• [AIM OF THE TASK]:
From the first line to the last, copy the data exactly and drop the pictures.

• [GIVEN MATERIAL]:

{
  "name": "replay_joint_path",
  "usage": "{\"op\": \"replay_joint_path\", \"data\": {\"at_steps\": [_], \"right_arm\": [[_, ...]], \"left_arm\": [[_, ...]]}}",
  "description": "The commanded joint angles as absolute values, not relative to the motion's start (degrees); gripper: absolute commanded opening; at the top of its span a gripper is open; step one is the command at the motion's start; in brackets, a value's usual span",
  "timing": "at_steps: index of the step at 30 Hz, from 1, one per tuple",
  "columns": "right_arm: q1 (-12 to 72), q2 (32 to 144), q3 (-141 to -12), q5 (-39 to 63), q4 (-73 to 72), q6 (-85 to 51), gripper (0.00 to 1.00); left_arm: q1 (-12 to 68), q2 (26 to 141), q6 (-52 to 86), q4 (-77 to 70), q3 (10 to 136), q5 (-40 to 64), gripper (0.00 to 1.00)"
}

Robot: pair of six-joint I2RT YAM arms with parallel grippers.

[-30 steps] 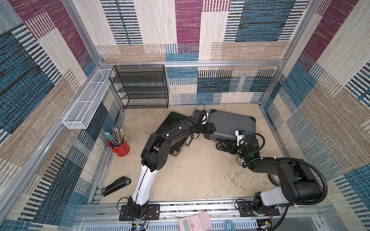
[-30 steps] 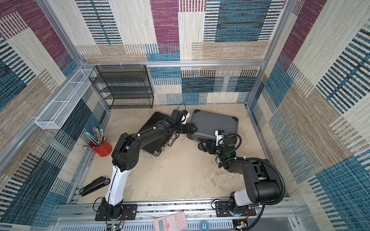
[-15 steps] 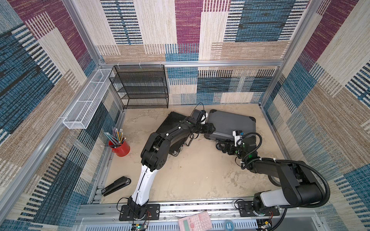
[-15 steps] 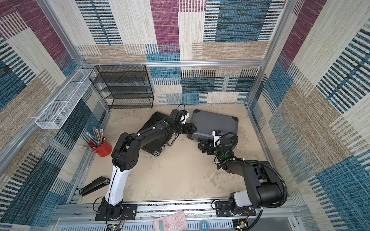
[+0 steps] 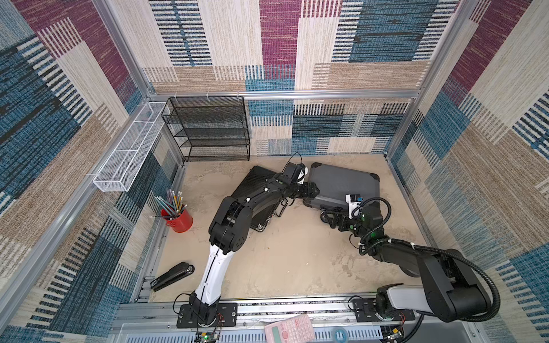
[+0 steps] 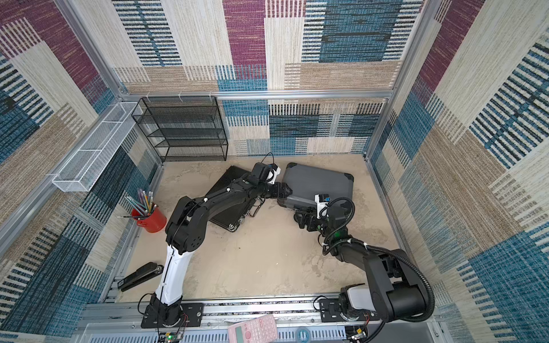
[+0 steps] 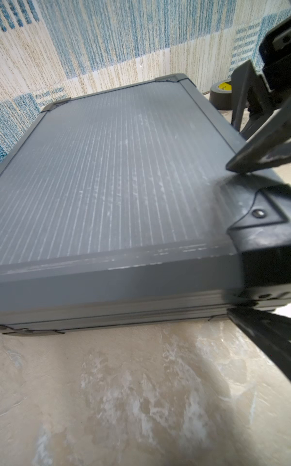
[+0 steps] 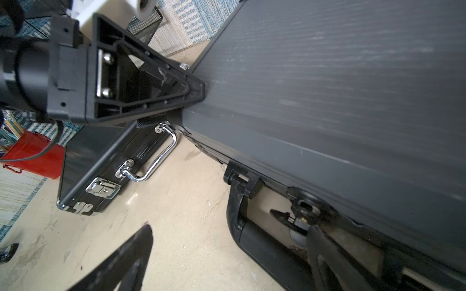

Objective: Open the poker set cases
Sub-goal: Open the case lid on the poker set case.

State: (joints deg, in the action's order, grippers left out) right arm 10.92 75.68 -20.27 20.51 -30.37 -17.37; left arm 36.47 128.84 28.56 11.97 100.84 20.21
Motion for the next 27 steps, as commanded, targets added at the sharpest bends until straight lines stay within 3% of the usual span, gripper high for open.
{"op": "replay_joint_path", "data": {"at_steps": [1, 12, 19, 27], "right_arm": [[10.99, 74.26, -20.18, 20.76, -31.05, -17.94, 0.96], [10.99, 75.33, -23.08, 15.65, -22.17, -18.47, 1.00], [10.99, 79.26, -24.54, 16.17, -23.01, -19.17, 0.99], [10.99, 76.31, -22.83, 14.27, -23.41, -21.38, 0.99]], "left_arm": [[36.51, 130.00, 28.24, 25.03, 99.37, 17.84, 0.83], [36.45, 129.81, 29.09, 24.08, 98.98, 18.41, 0.83], [36.47, 129.51, 29.16, 24.15, 98.87, 18.54, 0.83], [36.34, 128.29, 29.79, 21.13, 96.71, 19.34, 0.83]]}}
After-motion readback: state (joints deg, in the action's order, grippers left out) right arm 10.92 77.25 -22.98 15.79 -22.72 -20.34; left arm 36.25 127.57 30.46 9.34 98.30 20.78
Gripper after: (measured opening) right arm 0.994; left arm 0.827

• [FINISHED EXERCISE]:
{
  "name": "replay_joint_path",
  "usage": "{\"op\": \"replay_joint_path\", \"data\": {\"at_steps\": [_], \"right_arm\": [[_, ...]], \"left_arm\": [[_, ...]]}}",
  "description": "The commanded joint angles as absolute values, not relative to the motion's start (degrees); gripper: absolute commanded opening; at the top of its span a gripper is open; step one is the command at the motion's start; in brackets, a value's usual span",
  "timing": "at_steps: index of the step at 30 Hz, from 1, one per tuple",
  "columns": "right_arm: q1 (-12 to 72), q2 (32 to 144), q3 (-141 to -12), q5 (-39 to 63), q4 (-73 to 72), q6 (-85 to 51), gripper (0.00 to 1.00); left_arm: q1 (-12 to 68), q2 (26 to 141), q6 (-52 to 86), q4 (-77 to 70), q3 (10 to 136), q5 (-40 to 64), gripper (0.00 to 1.00)"
}

Robot: pair of six-joint I2RT YAM arms with parallel grippers.

[-30 steps] 
[-30 steps] 
[-15 steps] 
[-15 steps] 
[+0 steps] 
[+0 steps] 
[+0 steps] 
[+0 steps] 

Objective: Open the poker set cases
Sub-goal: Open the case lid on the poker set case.

State: (joints deg, in the action's order, grippers left out) right arm 10.92 75.68 -20.27 20.51 -30.37 -17.37; left arm 36.47 128.84 28.56 11.97 100.84 20.21
Motion for the next 27 steps, as commanded, targets added at the sharpest bends until straight lines stay within 3% of the usual span, gripper high for open.
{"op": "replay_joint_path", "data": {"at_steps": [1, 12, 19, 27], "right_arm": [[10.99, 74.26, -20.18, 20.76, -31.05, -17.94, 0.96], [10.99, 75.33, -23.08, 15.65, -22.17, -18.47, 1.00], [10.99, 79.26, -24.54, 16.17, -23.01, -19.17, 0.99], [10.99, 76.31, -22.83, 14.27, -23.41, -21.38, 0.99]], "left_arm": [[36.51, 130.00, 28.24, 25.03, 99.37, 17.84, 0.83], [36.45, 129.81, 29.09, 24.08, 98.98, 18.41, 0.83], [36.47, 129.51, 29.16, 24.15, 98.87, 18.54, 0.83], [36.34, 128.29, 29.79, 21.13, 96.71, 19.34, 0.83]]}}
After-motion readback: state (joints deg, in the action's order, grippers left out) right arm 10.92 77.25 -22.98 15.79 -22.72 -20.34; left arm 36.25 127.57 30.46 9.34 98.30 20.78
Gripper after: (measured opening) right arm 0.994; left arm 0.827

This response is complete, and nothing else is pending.